Many advances in systemic therapy will likely improve management of BC after PM in the future. For example, HER2 testing was available for only 12 % of patients in this study, none of whom had tumors overexpressing HER2 by immunohistochemistry. Therefore, no patients received HER2-directed therapy. In the present and future eras, disease biology will play a more important role in determining optimal locoregional and systemic management of BC after PM.

This study has several strengths, including the long-term median follow-up of more than 22 years, in addition to a median follow-up of more than 6 years after the diagnosis of BC after PM. Limitations include the retrospective nature of the study spanning several decades and the heterogeneity of the patient population, the lack of information on BRCA1 or BRCA2 status for the majority of patients, the incomplete tumor biology information, and the improvements in imaging, surgical techniques, radiotherapy, and systemic therapies in the years since patients with BC after PM were treated.

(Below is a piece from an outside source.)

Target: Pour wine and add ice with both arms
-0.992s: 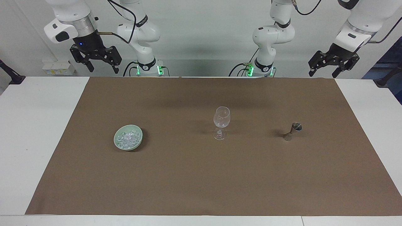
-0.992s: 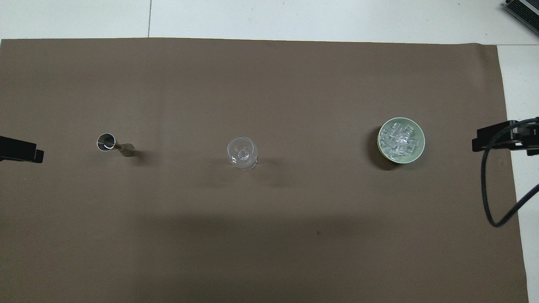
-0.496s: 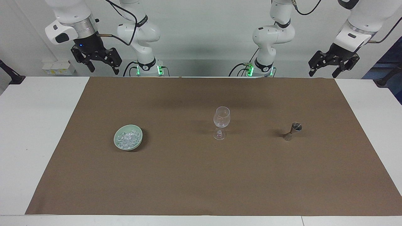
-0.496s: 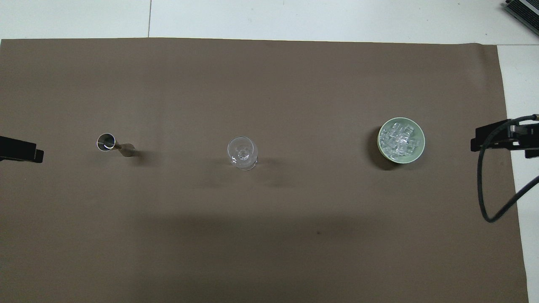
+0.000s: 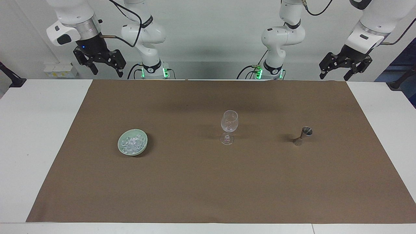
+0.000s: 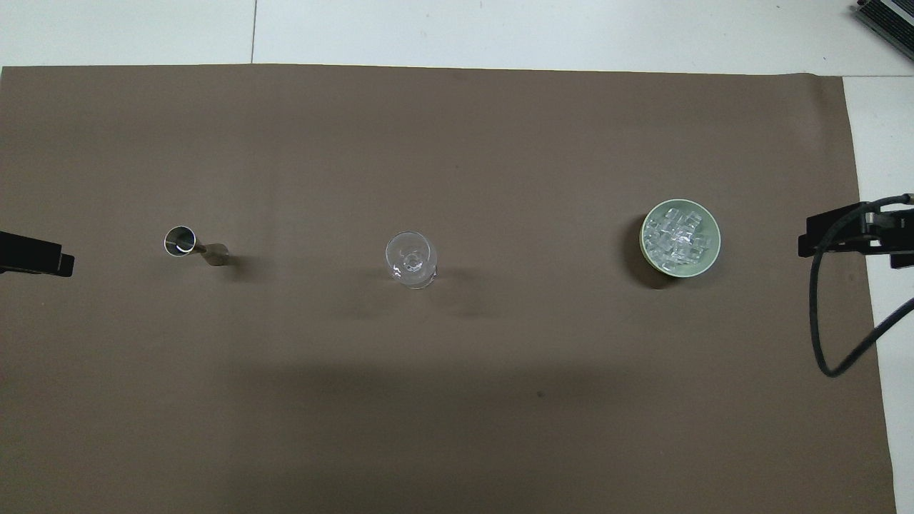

In conclusion, BC can occur after PM. Although the risk reduction from PM appears to be substantial, with the increase in rates of CPM and BPM, more cases of BC in women who have undergone PM could potentially occur in the future. With the increasing rates of PM, understanding the management of BC after PM is important. The most common presentation, disease localized to the breast, can be managed with surgical resection followed by consideration of adjuvant therapy.